[Work request]
Everything in the listing below needs to be returned word for word.

[Data extract]
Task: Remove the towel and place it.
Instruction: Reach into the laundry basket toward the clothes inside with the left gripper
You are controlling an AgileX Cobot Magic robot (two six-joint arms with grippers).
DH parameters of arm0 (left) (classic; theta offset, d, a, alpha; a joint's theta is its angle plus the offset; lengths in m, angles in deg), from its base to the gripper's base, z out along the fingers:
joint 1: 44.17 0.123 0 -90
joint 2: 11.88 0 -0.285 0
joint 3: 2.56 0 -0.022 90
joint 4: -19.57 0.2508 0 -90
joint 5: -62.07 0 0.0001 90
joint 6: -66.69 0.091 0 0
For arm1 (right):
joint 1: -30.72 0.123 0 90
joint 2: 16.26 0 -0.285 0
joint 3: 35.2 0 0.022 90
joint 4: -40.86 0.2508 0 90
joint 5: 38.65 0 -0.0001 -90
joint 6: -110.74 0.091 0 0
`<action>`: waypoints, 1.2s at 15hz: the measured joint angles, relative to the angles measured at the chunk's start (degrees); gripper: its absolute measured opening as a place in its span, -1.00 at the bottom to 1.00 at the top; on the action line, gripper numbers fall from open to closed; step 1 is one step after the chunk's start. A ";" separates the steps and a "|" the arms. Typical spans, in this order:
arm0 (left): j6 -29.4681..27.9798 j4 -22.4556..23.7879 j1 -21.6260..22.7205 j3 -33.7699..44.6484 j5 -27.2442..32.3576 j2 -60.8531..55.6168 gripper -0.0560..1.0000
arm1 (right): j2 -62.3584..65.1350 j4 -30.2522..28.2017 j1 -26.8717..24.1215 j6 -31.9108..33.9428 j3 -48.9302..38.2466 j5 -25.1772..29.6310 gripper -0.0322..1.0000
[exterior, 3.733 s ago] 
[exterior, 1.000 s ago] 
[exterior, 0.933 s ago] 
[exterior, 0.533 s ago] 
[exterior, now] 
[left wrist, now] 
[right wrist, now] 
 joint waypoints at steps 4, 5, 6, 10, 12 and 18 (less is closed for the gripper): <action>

[Response to the exercise]
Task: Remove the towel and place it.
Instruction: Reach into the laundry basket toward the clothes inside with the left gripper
You are controlling an AgileX Cobot Magic robot (two six-joint arms with grippers).
DH parameters of arm0 (left) (classic; theta offset, d, a, alpha; a joint's theta is its angle plus the offset; lengths in m, angles in deg), from its base to the gripper's base, z out along the fingers:
joint 1: 44.17 0.123 0 -90
joint 2: 11.88 0 -0.285 0
joint 3: 2.56 0 -0.022 90
joint 4: -19.57 0.2508 0 -90
joint 5: -62.07 0 0.0001 90
joint 6: -66.69 0.091 0 0
For arm1 (right):
joint 1: -30.72 0.123 0 90
joint 2: 16.26 0 -0.285 0
joint 3: 35.2 0 0.022 90
joint 4: -40.86 0.2508 0 90
joint 5: 38.65 0 -0.0001 -90
joint 6: -110.74 0.091 0 0
`<action>`: waypoints, 1.2s at 15hz: the measured joint angles, relative to the angles measured at the chunk's start (degrees); gripper: its absolute measured opening as a place in its span, -1.00 at the bottom to 1.00 at the top; on the action line, gripper numbers fall from open to closed; step 1 is one step after the chunk's start. A ";" separates the steps and a "|" the arms. Typical spans, in this order:
arm0 (left): j6 -29.4681..27.9798 j4 -22.4556..23.7879 j1 -21.6260..22.7205 j3 -33.7699..44.6484 j5 -27.2442..32.3576 j2 -60.8531..55.6168 gripper -0.0560..1.0000
arm1 (right): j2 -62.3584..65.1350 j4 -30.2522..28.2017 j1 -26.8717..24.1215 j6 -31.9108..33.9428 j3 -48.9302..38.2466 j5 -25.1772..29.6310 gripper -0.0322..1.0000
[exterior, 3.733 s ago] 
[exterior, 1.000 s ago] 
[exterior, 0.933 s ago] 
[exterior, 0.533 s ago] 
[exterior, now] 
[left wrist, now] 
[right wrist, now] 
 joint waypoints at steps 4, 5, 6, 10, 12 and 18 (less is closed for the gripper): <action>

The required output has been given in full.